Privacy Legislation based on FIPs would include the following elements:

In addition to FIPs, privacy legislation should incorporate independent enforcement and oversight by the Federal Trade Commission and by State Attorneys General. Privacy legislation can stimulate commerce through the promotion of genuine Privacy Enhancing Technologies-systems that help individuals remain anonymous or limit the collection of personal information. There is also a role for restrictions on surveillance technologies in privacy legislation.

Additionally, the ability of states to develop supplementary protections to federal law is of great importance in privacy legislation and consumer law generally.
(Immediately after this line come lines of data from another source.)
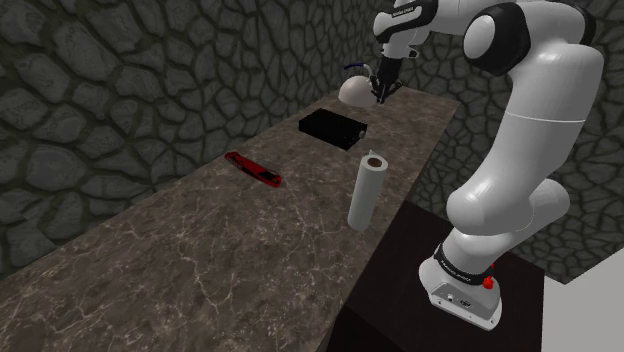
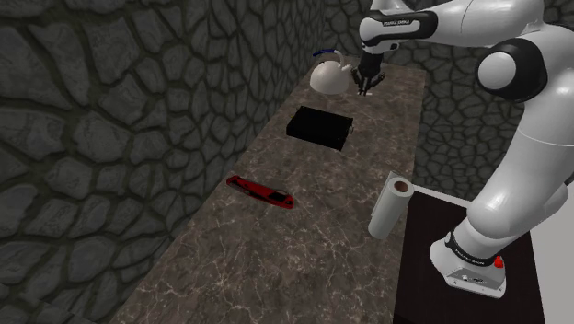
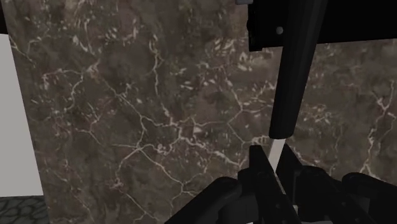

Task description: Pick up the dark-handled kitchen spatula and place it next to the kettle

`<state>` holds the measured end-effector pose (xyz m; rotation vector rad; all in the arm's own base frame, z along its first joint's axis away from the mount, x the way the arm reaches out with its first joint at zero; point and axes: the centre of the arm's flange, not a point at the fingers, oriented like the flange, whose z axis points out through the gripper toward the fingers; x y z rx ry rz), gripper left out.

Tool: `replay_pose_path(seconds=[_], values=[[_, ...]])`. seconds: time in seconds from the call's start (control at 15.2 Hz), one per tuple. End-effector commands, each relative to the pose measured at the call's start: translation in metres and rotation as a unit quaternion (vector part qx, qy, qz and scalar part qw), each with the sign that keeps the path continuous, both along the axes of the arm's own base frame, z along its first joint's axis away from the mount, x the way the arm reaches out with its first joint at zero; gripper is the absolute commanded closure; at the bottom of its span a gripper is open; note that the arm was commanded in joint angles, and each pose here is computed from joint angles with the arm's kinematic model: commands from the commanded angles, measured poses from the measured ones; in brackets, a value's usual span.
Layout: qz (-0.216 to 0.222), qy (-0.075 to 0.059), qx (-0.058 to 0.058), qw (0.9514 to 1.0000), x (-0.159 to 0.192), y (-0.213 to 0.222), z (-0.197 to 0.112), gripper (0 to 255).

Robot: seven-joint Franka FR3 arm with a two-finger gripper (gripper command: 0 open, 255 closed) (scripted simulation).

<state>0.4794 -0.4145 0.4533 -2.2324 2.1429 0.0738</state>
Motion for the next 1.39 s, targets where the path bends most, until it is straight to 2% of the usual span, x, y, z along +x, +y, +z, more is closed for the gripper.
replay_pose_path(seconds=[0.0,1.12,1.32], values=[[0.0,0.0,0.0,1.0,0.0,0.0,-0.011,255],[0.0,0.0,0.0,1.0,0.0,0.0,-0.103,255],[0.0,0.0,0.0,1.0,0.0,0.0,-0.103,255]])
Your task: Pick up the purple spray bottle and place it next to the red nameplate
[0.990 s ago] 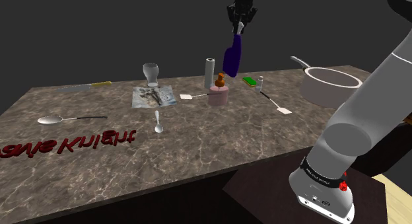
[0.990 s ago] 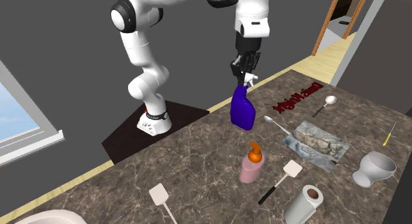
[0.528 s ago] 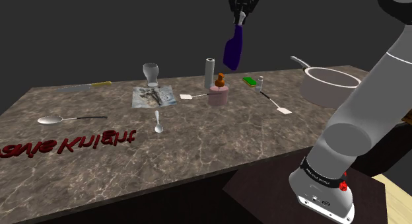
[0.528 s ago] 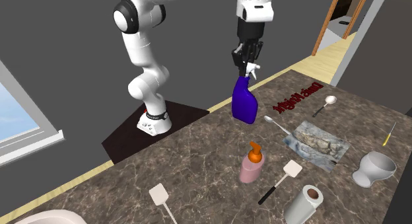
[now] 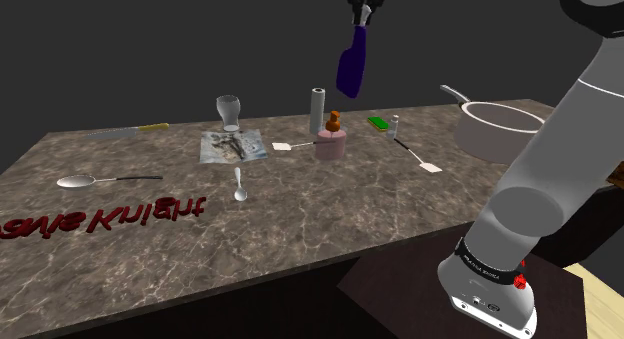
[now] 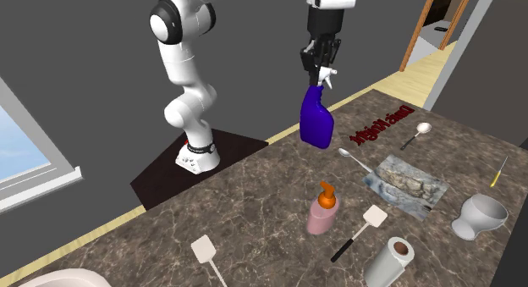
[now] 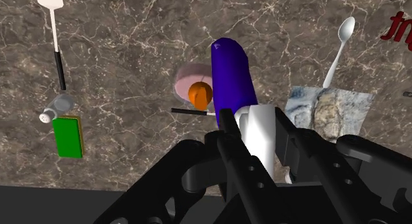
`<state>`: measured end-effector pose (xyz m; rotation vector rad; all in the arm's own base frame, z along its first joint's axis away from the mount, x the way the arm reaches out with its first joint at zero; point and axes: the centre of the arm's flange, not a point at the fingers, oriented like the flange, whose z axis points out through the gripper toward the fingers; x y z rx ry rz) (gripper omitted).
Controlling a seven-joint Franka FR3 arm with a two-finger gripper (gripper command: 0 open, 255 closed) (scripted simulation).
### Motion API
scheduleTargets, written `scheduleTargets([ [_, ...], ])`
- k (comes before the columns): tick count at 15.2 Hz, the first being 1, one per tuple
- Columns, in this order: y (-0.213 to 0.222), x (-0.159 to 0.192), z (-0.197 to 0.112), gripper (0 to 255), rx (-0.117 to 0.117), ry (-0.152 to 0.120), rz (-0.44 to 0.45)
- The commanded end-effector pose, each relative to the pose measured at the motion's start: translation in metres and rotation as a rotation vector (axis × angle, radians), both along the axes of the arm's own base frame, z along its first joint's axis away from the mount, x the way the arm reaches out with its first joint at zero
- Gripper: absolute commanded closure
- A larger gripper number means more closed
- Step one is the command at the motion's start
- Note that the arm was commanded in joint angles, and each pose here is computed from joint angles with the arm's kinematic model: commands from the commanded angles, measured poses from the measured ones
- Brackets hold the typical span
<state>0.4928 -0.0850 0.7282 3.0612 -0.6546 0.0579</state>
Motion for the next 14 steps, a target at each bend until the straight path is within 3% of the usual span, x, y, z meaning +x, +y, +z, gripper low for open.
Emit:
scheduleTargets([
  [1, 0.021, 0.003, -0.010, 255, 0.000, 0.000, -0.001],
  [14, 0.177, 0.025, -0.079, 255, 0.000, 0.000, -0.001],
])
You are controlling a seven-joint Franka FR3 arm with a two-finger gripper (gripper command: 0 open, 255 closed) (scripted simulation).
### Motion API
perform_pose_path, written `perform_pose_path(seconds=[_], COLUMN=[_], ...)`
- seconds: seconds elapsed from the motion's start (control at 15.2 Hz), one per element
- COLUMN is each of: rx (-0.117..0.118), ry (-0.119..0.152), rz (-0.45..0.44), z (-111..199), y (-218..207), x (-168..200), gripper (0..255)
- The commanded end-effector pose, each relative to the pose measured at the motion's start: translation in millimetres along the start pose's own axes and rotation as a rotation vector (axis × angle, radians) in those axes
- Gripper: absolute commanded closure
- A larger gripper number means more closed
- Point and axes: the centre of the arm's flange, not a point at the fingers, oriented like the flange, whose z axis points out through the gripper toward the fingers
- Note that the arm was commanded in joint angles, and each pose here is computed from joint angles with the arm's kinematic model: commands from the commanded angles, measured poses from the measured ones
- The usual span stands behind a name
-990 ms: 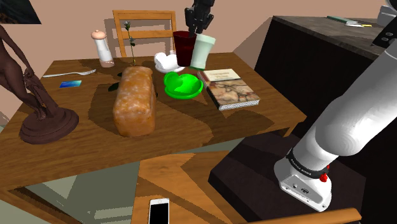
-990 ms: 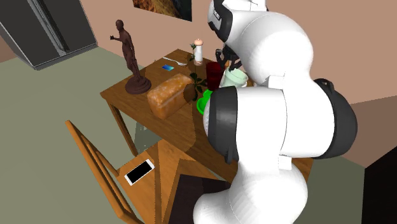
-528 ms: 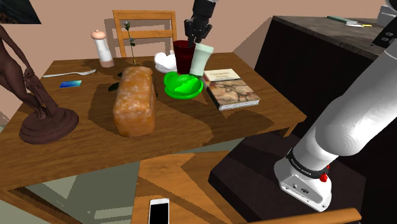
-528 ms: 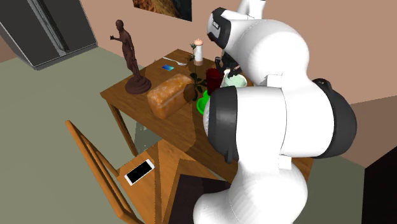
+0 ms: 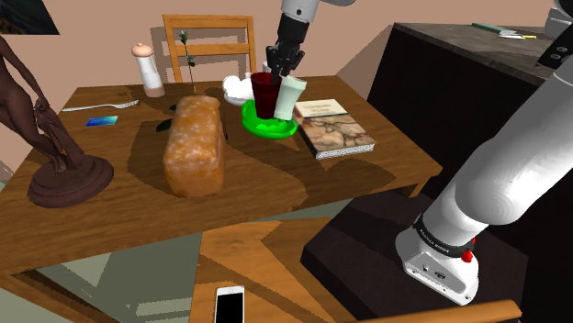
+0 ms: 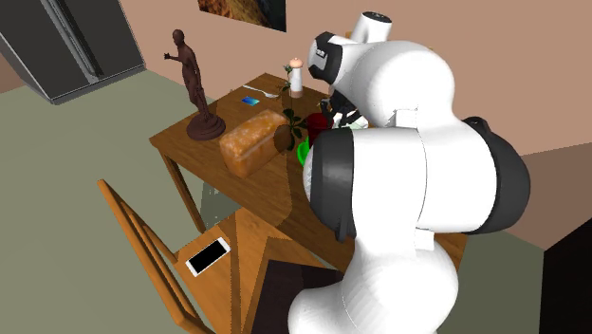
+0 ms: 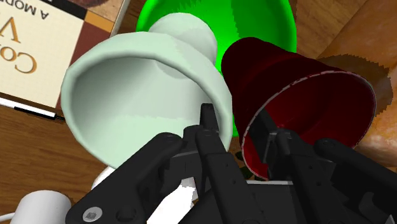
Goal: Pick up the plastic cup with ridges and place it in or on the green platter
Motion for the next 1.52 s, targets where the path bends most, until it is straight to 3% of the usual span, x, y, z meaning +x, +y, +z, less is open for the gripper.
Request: perform_pose_path(seconds=[0.0, 0.4, 0.46, 0.79, 1.06, 1.45], rx=[0.000, 0.000, 0.000, 0.000, 0.000, 0.000], ry=[0.001, 0.001, 0.001, 0.001, 0.001, 0.001], rz=[0.000, 0.000, 0.000, 0.000, 0.000, 0.000], z=[3.4, 3.4, 3.4, 3.4, -46.6, -46.6], y=[0.3, 0.3, 0.3, 0.3, 0.3, 0.3], x=[-0.5, -0.4, -0.4, -0.4, -0.5, -0.5], gripper=[255, 255, 0, 0, 0, 0])
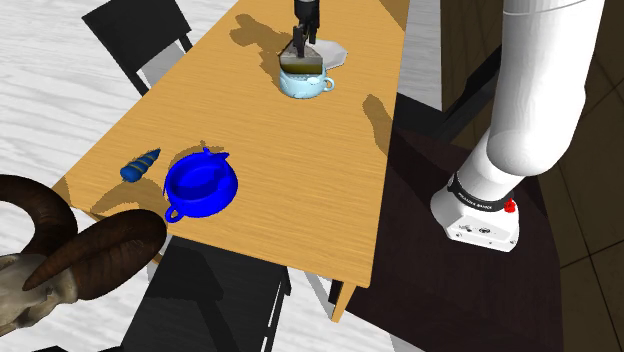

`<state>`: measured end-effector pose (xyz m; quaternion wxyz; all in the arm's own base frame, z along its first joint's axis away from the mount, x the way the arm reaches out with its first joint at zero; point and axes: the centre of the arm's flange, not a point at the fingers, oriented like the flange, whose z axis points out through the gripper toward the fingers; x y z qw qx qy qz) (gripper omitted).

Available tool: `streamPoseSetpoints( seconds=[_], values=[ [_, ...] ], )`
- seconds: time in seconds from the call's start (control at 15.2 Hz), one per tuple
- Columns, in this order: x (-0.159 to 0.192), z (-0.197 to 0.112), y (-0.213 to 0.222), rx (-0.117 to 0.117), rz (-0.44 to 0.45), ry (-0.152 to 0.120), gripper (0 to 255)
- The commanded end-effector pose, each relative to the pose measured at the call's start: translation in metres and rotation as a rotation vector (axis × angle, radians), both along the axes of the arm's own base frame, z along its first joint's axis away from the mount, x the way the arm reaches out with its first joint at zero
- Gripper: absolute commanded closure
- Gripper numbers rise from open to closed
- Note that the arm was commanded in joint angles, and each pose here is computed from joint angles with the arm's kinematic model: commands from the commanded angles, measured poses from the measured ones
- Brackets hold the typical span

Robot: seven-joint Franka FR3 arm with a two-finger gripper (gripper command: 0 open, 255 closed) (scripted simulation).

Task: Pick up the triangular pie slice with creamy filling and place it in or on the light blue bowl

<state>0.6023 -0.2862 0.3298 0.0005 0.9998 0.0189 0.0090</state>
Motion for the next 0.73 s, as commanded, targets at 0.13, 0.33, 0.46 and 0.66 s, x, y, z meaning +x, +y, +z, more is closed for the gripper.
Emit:
streamPoseSetpoints(
  seconds=[0.13,0.33,0.46,0.66],
  values=[
    [-0.001,0.044,0.0,0.0,0.0,0.0,0],
    [-0.001,0.044,0.0,0.0,0.0,0.0,0],
    [-0.001,0.044,0.0,0.0,0.0,0.0,0],
    [-0.001,0.044,0.0,0.0,0.0,0.0,0]
  ],
)
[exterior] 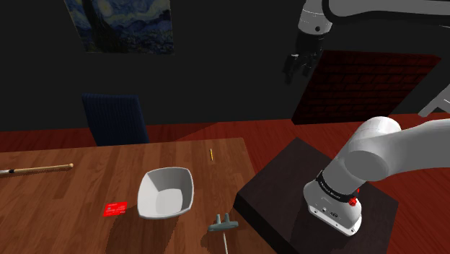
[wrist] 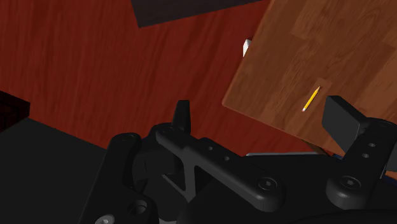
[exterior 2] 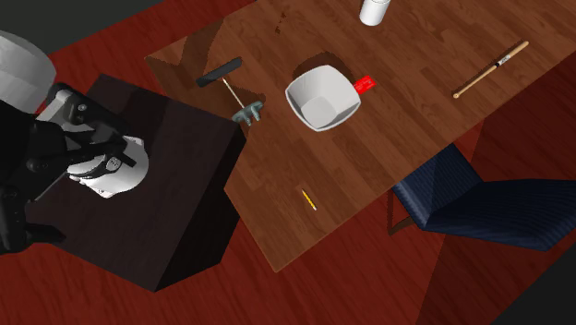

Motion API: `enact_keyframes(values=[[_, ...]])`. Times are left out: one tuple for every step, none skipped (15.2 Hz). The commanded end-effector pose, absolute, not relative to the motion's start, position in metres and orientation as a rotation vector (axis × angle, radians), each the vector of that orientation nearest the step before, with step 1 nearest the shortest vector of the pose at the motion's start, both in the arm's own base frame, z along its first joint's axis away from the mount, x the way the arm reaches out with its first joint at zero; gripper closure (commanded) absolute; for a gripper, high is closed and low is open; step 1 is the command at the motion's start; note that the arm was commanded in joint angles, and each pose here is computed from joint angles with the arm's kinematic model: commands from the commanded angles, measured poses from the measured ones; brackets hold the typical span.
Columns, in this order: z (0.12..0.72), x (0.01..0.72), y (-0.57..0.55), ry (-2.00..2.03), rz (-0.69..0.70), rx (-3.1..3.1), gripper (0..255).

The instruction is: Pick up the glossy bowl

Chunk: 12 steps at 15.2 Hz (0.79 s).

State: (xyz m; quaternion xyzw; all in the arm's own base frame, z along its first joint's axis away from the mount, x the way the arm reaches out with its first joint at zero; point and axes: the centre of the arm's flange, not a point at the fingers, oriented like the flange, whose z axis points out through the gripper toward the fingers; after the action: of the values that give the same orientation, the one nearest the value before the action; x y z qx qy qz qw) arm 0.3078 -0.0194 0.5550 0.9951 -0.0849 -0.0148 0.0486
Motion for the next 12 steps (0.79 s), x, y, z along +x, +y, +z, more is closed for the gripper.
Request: enact_keyframes(values=[[0.555, 0.308, -0.019, -0.259, -0.045, 3.033, 0], [0.546, 0.313, -0.011, -0.261, -0.052, 3.035, 0], [0.537, 0.318, -0.003, -0.263, -0.060, 3.036, 0], [0.528, 0.323, 0.005, -0.265, -0.067, 3.038, 0], [0.519, 0.328, 0.013, -0.267, -0.074, 3.040, 0], [0.510, 0.334, 0.022, -0.270, -0.081, 3.042, 0], [0.501, 0.339, 0.030, -0.272, -0.089, 3.043, 0], [0.492, 0.344, 0.038, -0.274, -0.096, 3.045, 0], [0.483, 0.349, 0.046, -0.276, -0.103, 3.046, 0], [0.474, 0.354, 0.054, -0.279, -0.111, 3.048, 0], [0.465, 0.359, 0.063, -0.281, -0.118, 3.050, 0], [0.456, 0.364, 0.071, -0.283, -0.125, 3.051, 0]])
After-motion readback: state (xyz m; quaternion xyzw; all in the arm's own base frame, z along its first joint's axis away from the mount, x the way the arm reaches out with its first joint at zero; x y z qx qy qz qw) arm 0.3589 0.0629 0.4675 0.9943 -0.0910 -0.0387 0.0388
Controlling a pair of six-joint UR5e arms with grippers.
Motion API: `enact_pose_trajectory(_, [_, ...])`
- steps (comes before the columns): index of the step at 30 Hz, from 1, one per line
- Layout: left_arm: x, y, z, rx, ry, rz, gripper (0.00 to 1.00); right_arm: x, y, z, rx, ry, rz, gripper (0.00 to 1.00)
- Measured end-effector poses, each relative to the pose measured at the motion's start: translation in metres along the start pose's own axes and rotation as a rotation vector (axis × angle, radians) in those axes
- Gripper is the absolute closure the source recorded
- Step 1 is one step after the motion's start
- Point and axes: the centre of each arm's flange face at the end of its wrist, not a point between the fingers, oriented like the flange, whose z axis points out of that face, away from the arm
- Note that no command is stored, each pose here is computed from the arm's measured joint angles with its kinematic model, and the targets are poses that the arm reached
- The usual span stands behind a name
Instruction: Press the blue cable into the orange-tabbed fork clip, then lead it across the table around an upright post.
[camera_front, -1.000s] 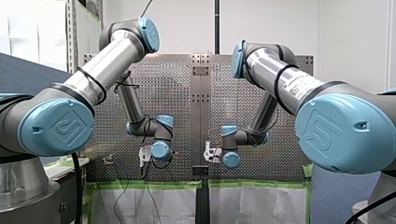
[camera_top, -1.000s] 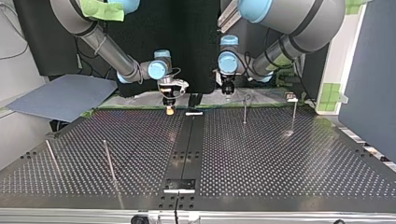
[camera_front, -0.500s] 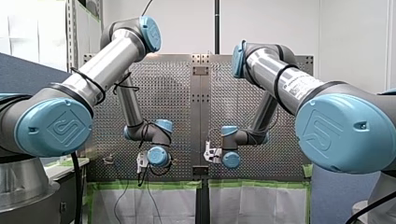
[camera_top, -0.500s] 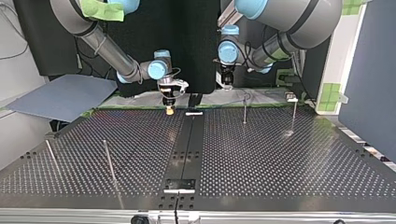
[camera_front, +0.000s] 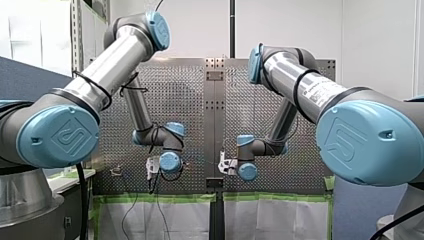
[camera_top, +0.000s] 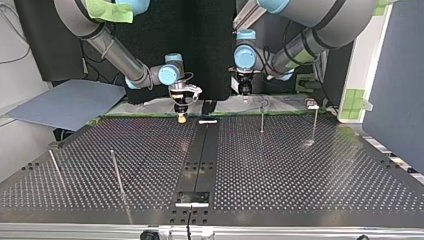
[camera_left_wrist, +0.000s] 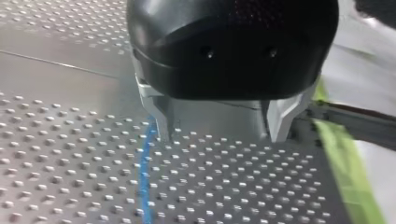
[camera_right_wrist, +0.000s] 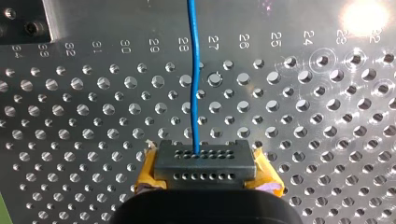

Most privacy laws do not preempt the right of states to craft extra protections for individuals. States have supplemented federal law with protections that afford individuals more time to bring actions in court for violations, and protections that are tailored to the sensitivities of smaller constituencies. In supplementing federal law, states can experiment with different approaches, and serve as laboratories of democracy.

Finally, in the interests of both personal privacy and international commerce, American law should not hinder international enforcement of privacy law.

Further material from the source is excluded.